The present invention relates to a novel therapeutic composition for alleviating dementia symptoms by inhibiting β-amyloid (Aβ) synthesis. Since the novel therapeutic composition inhibits the synthesis of Aβ protein, a causing material of dementia, facilitates neurotransmission, and also exhibits an effect of improving motor ability, the novel therapeutic composition can be usefully used for preventing, alleviating or treating senile dementia, Alzheimer′s disease, or vascular dementia and the like.

Description

Novel composition useful for prevention or treatment of dementia by inhibiting synthesis of β-amyloid

The present invention relates to a novel therapeutic composition for improving dementia symptoms by inhibiting beta-amyloid (Aβ) synthesis. More specifically, lincomycin having an effect of inhibiting the synthesis of toxic beta-amyloid (Aβ). , Azaserrine or It relates to a composition for preventing or treating dementia, which contains belladonna extract as an active ingredient.

Dementia is a representative old age disease that has emerged as a serious social problem with the rapid aging of the population. The dementia suffers from intellectual impairment, cognitive impairment, behavior and It is a degenerative disease that causes cognitive function to be continuously and deteriorated by the progressive gradual deterioration of personality, which causes significant obstacles in daily life. Here, cognitive function refers to various intellectual abilities such as memory, language ability, space-time grasping ability, judgment ability, learning ability, storage ability, and abstract thinking ability.

In particular, Alzheimer's disease (AD) is characterized by characteristic lesions such as neuritic plaque and neurofibrillary tangle, and when visually observed, they show general brain atrophy due to neuronal loss. Known.

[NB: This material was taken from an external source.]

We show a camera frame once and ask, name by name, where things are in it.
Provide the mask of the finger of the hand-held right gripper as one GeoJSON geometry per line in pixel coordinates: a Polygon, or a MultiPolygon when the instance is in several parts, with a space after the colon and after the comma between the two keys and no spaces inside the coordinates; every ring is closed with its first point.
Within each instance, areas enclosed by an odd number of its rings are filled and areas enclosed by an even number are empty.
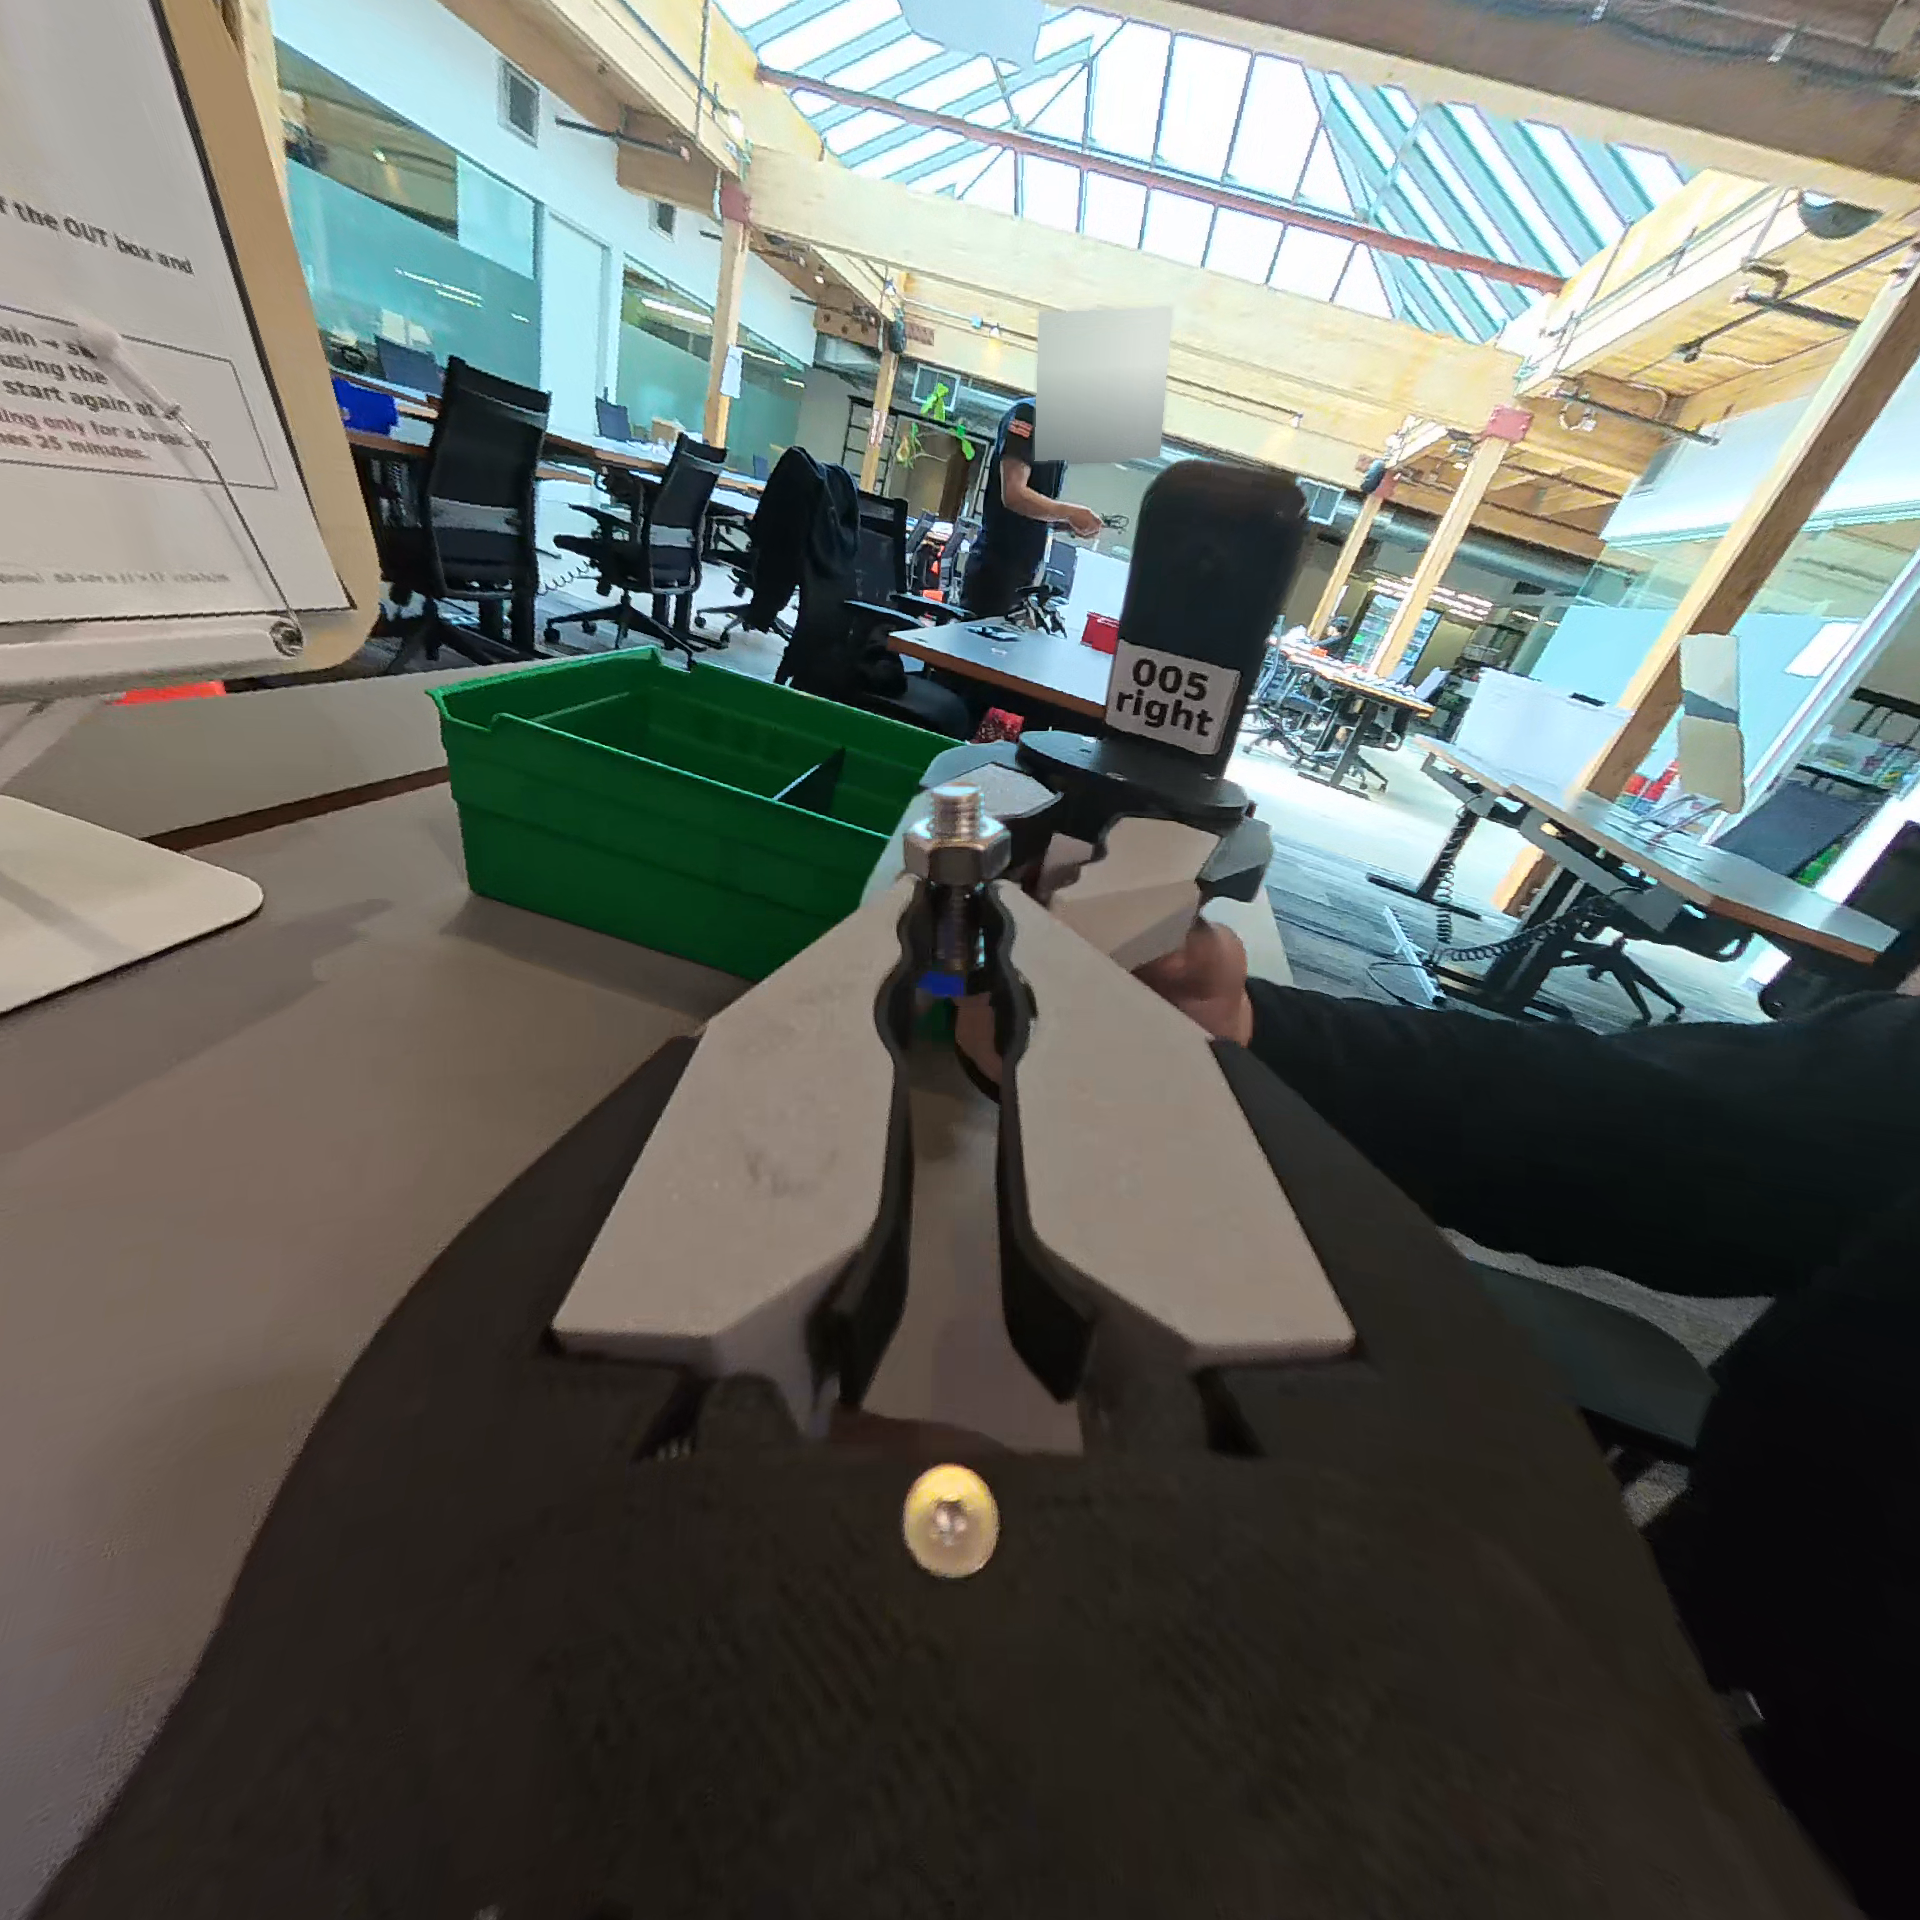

These pathological findings are limited to the hippocampus and the olfactory olfactory cortex, which are the major brain areas that are primarily responsible for memory, but gradually spread throughout the brain through the parietal lobe and frontal lobe. Beta amyloid (β-amyloid, Aβ) is a major component of the senile plaque and is considered to be an important cause of Alzheimer's disease, and oxidative stress due to the generation of reactive oxygen species (ROS). Is known to cause necrosis and apoptosis of neuronal cells. Some cases of neurodegenerative disease caused by aging and slow progression are called senile dementia. Alzheimer's disease is progressive and progresses faster than senile dementia.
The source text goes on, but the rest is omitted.